I’ve loved every moment of my new job and I really hope I’m not in trouble. But when I approach the front desk, Ashleigh gives me the weirdest look. Immediately, I know I’m not in any kind of trouble with my job, but that something weird is happening. Her eyes widen and she rushes up to me.

“Oh my gosh,” she whispers.

“What?” I whisper back.

“Talk louder,” Mrs. Gomez says from beside me. “My old ears can’t hear whispers.”

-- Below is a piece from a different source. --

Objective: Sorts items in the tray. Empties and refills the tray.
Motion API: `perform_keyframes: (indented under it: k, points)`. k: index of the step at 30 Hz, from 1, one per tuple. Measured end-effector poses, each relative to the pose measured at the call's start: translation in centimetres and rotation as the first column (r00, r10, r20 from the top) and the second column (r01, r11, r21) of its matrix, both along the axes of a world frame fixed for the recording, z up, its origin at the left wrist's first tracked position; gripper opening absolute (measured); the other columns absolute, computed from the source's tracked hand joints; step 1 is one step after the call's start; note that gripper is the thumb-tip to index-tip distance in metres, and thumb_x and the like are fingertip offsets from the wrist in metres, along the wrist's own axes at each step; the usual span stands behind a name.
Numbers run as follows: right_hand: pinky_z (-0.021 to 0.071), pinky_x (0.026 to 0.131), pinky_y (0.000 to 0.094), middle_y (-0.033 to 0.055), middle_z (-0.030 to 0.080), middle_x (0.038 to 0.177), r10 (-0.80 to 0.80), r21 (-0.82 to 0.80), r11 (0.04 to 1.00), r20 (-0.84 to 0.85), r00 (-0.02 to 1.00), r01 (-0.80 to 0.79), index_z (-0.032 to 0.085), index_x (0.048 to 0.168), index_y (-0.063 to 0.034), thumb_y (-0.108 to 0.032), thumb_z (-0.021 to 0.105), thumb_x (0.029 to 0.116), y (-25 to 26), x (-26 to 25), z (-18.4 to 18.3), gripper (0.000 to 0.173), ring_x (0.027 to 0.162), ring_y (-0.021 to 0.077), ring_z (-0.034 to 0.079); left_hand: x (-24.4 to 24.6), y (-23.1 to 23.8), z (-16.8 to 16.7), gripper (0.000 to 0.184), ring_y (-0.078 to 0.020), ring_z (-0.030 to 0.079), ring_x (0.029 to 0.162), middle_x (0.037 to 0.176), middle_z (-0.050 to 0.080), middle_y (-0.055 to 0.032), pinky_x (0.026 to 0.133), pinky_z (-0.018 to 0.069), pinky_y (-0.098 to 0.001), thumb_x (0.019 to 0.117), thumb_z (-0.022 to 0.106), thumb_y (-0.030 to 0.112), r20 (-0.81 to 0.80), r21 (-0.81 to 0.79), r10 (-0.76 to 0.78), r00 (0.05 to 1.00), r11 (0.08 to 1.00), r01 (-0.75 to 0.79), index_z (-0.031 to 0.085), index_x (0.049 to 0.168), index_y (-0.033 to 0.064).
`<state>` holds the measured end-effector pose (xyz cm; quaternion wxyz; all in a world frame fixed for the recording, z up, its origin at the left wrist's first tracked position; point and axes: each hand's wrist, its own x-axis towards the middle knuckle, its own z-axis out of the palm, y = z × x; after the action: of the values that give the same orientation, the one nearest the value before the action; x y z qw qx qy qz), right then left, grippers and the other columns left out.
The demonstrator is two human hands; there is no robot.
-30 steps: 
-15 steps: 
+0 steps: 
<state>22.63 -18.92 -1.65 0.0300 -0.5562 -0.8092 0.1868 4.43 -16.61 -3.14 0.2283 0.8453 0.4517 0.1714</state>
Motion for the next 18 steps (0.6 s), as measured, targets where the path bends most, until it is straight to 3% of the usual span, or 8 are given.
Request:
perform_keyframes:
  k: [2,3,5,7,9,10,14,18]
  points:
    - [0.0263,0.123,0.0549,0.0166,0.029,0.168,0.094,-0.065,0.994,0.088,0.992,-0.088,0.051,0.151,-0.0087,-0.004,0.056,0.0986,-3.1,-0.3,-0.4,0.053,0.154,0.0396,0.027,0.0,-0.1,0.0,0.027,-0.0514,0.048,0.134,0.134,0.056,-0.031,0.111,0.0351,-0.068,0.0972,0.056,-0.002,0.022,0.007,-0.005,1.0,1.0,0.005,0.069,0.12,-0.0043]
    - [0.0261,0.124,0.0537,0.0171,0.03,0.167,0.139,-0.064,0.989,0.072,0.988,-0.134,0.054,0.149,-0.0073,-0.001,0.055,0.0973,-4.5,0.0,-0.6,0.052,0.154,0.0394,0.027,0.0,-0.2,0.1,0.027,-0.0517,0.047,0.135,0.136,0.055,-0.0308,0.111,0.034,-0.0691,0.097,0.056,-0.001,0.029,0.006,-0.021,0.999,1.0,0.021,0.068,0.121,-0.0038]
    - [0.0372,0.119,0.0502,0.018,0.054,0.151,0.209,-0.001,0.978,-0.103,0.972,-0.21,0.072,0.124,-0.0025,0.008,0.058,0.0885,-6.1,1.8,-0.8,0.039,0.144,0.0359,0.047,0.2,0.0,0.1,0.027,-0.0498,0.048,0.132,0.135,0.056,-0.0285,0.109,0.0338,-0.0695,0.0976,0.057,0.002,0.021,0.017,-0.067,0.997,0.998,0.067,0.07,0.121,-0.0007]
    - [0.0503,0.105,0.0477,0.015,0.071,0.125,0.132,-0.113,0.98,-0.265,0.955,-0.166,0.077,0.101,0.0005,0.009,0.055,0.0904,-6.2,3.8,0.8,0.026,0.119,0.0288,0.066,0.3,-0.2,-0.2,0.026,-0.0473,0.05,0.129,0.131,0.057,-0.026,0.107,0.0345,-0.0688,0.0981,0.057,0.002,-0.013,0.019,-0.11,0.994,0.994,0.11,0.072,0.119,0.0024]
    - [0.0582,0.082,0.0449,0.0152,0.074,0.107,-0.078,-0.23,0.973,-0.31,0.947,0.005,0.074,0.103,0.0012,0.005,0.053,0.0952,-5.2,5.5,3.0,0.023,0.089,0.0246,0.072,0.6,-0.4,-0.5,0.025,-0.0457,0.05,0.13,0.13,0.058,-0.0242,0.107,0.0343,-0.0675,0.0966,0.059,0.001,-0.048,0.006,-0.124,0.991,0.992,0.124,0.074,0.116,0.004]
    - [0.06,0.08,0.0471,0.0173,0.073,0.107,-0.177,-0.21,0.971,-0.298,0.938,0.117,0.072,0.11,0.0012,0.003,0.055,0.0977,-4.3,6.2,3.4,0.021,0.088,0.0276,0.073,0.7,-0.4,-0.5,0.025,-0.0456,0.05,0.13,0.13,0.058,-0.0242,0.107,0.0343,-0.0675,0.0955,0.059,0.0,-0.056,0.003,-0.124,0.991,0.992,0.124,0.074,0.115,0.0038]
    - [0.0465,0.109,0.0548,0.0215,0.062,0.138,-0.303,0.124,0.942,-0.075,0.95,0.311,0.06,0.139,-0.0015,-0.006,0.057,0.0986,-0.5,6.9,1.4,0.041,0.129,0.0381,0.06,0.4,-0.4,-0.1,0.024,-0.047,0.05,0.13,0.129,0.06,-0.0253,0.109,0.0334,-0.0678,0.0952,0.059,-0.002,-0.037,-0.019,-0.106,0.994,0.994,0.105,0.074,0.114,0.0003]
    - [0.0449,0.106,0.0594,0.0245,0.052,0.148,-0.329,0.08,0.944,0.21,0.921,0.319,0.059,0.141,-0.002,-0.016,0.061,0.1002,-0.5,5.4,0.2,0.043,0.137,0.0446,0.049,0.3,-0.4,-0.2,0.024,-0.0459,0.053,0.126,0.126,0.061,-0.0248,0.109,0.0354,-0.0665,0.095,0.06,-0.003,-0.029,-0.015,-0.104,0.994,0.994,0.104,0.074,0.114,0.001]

“You have a visitor,” Ashleigh says, nodding her head toward the waiting room next door.

“Is that so?” Mrs. Gomez says, walking toward the waiting room.

I quirk an eyebrow at my boss. Who would come visit me? Julie is busy working on her next novel and my parents live several states away. I’m so confused, but mostly, I’m glad to find out that I’m not in trouble at my new job.

“Girl, I wouldn’t keep him waiting,” Ashleigh says, grinning at me as she wiggles her eyebrows. She pushes me toward the door that leads to the waiting room and whispers, “You are a very lucky woman.”

Time seems to slow down as I walk the short distance to the waiting room. It’s a large room, filled with couches and nice chairs for family members to wait when they come to visit their relatives but can’t go in their room for whatever reason. Sometimes the residents are showering or getting medical care and can’t have visitors just yet.

I think somewhere deep down,very, very, deep down, my subconscious knows. But my brain is scattered with anxious thoughts and worries and the fear that I’ll get my hopes up for nothing as I step through the door. The first thing I see is Mrs. Gomez.

“Are my eyes deceiving me or is that gentlemen the same one on the TV?” she says to me before looking back at the man standing sheepishly near a large houseplant.

“Oh my gosh,” I say as my eyes meet Trevor’s. He’s wearing dark jeans and a white T-shirt. He looks a thousand times more handsome in real life than on the TV screen.

I spent a week hoping this day would come. And then another week convincing myself it never would. But he’s here.

“Wait, are you the guy on the TV?” Mrs. Gomez says, totally unaware of how I am internally freaking out right now.